I put on my running shoes, cut off some jeans, and started to wobble around the neighborhood. As a Walter Mitty type, in 1971 I ran the Boston Marathon, slowly. I was captured, and probably addicted. That was the first of 43 consecutive annual marathons I ran all over the world, New York, London, San Francisco, Big Sur, my favorite, Limerick, Athens, Australia, Beijing. I was on Heartbreak Hill in Boston, mile 21, for the infamous 2013 bomb punctured event. Four years ago I was in Oxford on a visit so I was keen to run on the track where in 1951 Roger Bannister broke the four-minute mile barrier. It took me 13 minutes to do my mile. He could have lapped me four times, but who cares how fast? My friend, great middle distance runner Ron Clarke from Melbourne observed that "the race of life goes not to the runner who starts out first but to the one who slows down last." Running became my religion. I was and am on the editorial board of Runner's World. I preached fitness to my friends and patients with probably excess fervor. Not that I have any outstanding credentials as a runner. I am slow and awkward, often the last one in.

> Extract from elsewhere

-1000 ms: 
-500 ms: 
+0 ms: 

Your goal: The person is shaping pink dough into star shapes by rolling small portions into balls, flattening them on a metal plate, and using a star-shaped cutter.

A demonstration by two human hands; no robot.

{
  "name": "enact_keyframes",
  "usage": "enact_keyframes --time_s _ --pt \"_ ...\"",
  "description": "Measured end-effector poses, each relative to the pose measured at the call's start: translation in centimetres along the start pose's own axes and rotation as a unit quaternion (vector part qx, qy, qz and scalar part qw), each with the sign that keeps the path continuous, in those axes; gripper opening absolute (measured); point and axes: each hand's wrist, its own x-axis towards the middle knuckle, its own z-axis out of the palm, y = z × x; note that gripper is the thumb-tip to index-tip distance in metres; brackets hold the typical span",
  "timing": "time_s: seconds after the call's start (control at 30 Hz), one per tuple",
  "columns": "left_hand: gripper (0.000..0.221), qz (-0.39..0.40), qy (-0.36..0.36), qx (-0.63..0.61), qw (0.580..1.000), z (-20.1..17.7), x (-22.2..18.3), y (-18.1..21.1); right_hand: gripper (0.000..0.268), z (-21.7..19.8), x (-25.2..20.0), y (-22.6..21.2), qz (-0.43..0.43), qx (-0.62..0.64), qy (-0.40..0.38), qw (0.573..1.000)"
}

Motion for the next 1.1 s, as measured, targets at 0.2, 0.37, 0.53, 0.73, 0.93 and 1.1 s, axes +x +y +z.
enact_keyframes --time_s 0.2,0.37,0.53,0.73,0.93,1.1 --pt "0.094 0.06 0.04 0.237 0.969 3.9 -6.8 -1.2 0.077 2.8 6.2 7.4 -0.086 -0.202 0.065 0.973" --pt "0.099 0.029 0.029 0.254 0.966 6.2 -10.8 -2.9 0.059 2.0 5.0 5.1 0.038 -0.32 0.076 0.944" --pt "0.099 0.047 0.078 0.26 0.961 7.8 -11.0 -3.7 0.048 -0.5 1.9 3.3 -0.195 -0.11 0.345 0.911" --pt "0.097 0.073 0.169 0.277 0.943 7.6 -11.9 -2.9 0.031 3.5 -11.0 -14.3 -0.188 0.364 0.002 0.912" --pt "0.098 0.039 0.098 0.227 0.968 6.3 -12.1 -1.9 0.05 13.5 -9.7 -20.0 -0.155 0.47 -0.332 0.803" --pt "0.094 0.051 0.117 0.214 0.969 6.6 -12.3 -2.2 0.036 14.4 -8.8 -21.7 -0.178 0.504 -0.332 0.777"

My decades of long distance running not only lifted my temporary depression, but also has served to consider myself immunized against life's problems, protected by a suit of armor which is a metaphor that I have used as a blog. Exercise is the universal treatment for every ailment, body or mind, cheap, effective universally available, and safe. I am an exercise zealot.

But then three weeks ago while idling I sensed a funny flutter in my chest. I had started to fibrillate. Instead of my heart beating in its usual synchronous pattern the top chambers, the atria, became chaotic. Then the ventricles beneath which are the main pumping chambers and derive their signaling from the atria developed their own intrinsic chaotic beat around 60 per minute, but irregular. No pain.

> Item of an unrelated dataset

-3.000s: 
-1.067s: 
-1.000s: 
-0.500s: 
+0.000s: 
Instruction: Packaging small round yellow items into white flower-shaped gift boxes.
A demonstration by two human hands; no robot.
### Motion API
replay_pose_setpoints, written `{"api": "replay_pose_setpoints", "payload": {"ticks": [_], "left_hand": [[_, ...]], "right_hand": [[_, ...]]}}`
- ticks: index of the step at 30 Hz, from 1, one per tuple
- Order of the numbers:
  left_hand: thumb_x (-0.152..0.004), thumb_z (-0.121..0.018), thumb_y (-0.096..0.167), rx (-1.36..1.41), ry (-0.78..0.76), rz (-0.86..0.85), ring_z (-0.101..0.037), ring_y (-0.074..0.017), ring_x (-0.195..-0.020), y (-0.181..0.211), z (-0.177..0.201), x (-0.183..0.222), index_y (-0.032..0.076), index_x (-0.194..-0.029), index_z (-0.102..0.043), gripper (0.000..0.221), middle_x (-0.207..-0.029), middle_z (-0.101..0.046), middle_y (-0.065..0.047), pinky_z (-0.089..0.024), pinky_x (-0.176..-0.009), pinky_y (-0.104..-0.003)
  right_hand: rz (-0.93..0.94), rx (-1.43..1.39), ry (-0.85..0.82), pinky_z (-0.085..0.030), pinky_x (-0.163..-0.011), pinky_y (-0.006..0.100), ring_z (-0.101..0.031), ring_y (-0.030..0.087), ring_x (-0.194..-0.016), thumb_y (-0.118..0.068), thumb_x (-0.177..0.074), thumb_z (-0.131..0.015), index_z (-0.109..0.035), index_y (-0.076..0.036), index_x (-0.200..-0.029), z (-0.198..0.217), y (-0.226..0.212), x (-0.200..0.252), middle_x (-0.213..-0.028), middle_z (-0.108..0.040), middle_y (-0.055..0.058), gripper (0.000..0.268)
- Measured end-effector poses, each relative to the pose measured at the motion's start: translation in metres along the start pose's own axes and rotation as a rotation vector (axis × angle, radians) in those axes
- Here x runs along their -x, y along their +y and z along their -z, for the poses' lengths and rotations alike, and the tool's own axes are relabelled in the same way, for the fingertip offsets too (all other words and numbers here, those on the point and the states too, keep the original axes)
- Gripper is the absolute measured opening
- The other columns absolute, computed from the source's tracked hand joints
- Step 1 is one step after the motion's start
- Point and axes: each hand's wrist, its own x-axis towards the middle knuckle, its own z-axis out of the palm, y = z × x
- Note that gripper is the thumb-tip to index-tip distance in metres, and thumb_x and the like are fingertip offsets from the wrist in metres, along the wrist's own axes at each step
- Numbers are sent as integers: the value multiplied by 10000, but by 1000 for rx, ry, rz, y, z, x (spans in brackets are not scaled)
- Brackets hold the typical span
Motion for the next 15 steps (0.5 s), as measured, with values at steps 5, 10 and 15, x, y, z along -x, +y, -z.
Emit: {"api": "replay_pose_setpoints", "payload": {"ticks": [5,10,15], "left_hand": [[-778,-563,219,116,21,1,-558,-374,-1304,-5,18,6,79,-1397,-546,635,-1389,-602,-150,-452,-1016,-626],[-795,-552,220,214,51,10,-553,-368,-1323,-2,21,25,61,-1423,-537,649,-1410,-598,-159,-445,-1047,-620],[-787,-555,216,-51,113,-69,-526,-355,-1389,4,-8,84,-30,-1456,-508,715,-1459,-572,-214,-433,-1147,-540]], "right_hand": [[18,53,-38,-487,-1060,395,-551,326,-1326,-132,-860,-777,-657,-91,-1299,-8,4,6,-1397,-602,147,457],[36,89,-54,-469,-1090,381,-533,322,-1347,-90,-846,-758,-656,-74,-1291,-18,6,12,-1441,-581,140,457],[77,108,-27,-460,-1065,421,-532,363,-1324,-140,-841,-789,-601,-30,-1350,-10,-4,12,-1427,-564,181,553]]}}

I continue to run regularly, three miles per trip, up and down.

I turned myself into my friendly cardiologist colleagues who are appropriately conservative in their advisories. I may have a cardioversion in my future, to see if the normal rhythm can be jumped back to normal.

I don't like it. I can't stand anything being wrong with me. I deny any frailty, but cannot neglect the reality in this case my heart simply doesn't pump as it should rendering me too easily breathless. The tumbles in my chest are not pleasant.

My theory presumes that my decades of endurance running has stretched the walls of the atria of my heart, and thereby tented the nervous conduction fibers that regulate the rhythm. My echocardiogram shows this stretch.

All of this bruises my ego. I like myself better when I am super fit, but now the reality must be faced.

There was a fine summary article in the New Yorker, July 15 2014 by Dr. Lisa Rosenbaum, a cardiologist herself. Her article is titled "Extreme Exercise and the Heart." (1) She summarizes what we know and don't know. Previously the Greek dogma was "everything in moderation." Dr. Rosenbaum seconds this advice. She quotes Dr. James O'Keefe of Kansas City who says that extra exertion can be harmful to the heart. We do know that endurance exercise features a higher incidence of fibrillation. Beyond the known cardioprotective benefits of exercise lurks the possibility that more need not necessarily be better.

How much is enough? How much is too much? for how long? What is the threshold of value?

At age 85 and fibrillating I don't back down on the benefits that have accrued to my life and continue to do so. I just don't like myself with a bruise on my heart. It is not broken, but bumpy. I conclude that exercise is still the best treatment, but maybe I ran too much.

Reference:

Rosenbaum, L. Extreme Exercise and the Heart / The New Yorker, July 15, 2014.